→ **Assignment**
Word for word, transcribe the data below from the line with "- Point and" to the line with "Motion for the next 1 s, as", keeping both of those lines.

→ **Source data**
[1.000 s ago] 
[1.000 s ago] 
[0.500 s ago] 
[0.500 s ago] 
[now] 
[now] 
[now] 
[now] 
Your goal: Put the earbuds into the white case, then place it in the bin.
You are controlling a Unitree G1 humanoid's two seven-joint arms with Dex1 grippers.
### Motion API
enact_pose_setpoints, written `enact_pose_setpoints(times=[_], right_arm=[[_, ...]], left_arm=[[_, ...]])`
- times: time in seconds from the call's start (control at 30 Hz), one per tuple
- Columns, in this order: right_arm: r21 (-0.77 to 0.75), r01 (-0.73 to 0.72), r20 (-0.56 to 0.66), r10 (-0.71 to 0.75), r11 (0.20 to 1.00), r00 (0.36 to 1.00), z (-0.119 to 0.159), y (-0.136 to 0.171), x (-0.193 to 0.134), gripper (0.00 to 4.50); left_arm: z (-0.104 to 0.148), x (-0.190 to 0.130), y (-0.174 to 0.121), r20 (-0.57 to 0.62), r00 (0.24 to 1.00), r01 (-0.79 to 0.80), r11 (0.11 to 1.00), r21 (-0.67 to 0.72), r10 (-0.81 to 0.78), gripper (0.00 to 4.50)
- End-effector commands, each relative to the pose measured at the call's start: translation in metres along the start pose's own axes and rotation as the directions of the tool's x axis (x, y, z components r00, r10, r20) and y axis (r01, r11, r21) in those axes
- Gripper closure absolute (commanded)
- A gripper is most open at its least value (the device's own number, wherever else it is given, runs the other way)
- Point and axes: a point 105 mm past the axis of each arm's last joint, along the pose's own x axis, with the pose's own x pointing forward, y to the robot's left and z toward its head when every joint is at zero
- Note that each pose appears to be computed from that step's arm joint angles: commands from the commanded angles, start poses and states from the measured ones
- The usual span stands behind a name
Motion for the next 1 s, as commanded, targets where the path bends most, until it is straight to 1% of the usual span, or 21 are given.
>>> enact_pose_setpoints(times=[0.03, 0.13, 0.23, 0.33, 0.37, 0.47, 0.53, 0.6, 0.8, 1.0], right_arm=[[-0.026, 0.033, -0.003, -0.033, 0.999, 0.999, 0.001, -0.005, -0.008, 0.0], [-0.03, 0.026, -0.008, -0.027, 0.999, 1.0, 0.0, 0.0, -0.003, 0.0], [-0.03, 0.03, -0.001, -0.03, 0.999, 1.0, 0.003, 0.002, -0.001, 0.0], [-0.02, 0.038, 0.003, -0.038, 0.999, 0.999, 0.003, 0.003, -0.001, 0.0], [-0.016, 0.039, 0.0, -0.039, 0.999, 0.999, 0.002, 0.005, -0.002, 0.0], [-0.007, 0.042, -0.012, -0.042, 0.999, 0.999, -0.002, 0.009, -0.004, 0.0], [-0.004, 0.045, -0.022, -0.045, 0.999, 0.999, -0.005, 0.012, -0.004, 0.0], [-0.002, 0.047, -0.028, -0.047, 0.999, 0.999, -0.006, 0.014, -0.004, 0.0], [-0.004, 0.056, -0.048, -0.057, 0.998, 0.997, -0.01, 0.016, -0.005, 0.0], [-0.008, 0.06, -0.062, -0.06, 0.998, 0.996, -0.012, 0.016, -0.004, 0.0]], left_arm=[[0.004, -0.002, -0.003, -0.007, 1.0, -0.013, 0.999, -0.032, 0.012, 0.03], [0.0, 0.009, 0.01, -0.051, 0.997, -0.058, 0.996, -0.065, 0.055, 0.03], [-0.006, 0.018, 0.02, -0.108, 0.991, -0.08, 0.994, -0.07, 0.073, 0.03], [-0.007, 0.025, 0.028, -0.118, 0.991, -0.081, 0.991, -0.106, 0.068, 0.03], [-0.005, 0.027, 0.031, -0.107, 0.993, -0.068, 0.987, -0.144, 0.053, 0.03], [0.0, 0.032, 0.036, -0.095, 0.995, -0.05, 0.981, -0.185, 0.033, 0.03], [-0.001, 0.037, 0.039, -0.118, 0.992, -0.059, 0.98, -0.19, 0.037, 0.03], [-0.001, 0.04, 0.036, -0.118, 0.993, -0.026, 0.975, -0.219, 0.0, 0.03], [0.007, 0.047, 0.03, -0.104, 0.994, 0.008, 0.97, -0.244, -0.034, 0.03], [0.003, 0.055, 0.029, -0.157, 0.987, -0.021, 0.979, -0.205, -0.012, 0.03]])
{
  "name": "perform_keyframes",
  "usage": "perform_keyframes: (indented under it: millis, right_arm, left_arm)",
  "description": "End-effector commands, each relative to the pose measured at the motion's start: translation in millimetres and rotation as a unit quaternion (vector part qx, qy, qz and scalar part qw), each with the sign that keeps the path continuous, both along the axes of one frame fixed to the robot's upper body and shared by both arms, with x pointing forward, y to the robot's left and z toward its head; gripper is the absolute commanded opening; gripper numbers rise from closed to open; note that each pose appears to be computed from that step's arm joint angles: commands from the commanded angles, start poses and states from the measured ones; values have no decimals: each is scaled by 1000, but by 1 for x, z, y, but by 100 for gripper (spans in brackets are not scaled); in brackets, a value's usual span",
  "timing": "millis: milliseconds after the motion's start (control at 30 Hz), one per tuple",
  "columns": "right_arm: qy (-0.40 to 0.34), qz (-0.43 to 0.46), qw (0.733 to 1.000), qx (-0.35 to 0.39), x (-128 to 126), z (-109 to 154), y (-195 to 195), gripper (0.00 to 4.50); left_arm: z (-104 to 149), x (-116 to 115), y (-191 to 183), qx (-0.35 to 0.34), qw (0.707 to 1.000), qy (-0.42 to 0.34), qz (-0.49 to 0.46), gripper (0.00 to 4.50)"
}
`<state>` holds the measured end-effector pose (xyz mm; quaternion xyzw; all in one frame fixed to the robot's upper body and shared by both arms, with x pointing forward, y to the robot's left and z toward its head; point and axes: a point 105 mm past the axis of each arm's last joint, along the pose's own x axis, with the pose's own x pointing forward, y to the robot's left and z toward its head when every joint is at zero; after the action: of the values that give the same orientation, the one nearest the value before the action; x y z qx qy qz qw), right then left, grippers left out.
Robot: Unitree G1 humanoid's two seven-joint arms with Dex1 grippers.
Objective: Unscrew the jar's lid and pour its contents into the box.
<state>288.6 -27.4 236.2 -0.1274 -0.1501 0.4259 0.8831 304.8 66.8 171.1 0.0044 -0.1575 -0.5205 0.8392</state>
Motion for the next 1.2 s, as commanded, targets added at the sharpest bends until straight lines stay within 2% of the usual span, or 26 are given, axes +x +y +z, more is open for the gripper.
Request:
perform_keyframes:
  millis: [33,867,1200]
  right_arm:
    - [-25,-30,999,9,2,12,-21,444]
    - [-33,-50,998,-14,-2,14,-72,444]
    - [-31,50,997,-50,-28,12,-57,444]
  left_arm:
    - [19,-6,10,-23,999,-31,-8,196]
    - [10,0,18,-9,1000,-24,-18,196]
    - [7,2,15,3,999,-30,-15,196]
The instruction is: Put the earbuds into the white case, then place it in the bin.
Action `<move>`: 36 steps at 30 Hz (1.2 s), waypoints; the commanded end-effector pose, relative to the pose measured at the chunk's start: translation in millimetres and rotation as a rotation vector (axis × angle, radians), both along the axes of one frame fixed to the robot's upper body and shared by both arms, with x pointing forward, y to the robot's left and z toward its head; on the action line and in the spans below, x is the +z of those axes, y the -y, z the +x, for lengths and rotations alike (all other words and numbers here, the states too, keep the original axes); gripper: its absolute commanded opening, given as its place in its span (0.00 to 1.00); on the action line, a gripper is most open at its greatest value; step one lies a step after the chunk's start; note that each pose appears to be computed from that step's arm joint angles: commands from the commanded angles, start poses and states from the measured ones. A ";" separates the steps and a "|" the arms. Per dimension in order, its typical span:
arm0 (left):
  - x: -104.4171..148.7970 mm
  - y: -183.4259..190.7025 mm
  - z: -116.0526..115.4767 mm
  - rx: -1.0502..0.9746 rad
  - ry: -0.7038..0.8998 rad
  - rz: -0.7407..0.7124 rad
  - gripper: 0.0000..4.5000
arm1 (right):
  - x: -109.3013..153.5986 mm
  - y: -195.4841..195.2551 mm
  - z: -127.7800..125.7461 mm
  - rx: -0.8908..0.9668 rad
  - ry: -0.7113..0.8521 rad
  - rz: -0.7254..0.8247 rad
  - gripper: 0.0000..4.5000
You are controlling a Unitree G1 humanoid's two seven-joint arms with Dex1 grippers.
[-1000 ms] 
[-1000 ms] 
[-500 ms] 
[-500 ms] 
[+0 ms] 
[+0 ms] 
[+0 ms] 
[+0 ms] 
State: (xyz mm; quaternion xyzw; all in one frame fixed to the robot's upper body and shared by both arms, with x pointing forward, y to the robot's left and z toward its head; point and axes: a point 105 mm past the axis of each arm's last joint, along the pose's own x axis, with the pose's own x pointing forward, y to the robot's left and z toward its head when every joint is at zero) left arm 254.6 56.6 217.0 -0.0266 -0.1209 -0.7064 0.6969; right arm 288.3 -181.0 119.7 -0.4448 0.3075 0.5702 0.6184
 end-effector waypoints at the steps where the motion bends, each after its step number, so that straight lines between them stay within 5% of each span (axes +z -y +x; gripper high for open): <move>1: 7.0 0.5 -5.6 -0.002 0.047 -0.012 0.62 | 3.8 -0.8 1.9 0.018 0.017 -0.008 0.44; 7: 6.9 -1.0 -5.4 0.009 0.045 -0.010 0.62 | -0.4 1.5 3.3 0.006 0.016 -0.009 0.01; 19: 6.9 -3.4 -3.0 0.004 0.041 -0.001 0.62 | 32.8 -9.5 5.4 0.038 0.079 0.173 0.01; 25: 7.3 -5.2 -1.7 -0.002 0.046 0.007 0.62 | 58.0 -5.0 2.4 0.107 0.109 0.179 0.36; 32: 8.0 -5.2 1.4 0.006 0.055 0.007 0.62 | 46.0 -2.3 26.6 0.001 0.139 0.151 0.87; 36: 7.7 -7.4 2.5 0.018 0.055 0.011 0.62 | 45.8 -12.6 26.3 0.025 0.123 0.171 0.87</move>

→ **Answer space**
- Point and axes: a point 105 mm past the axis of each arm's last joint, along the pose's own x axis, with the pose's own x pointing forward, y to the robot's left and z toward its head when every joint is at zero
- Note that each pose appears to be computed from that step's arm joint angles: commands from the commanded angles, start poses and states from the measured ones
- The usual span stands behind a name
Motion for the next 1 s, as commanded, targets where the path bends most, until it is straight to 1% of the usual span, or 21 are given.

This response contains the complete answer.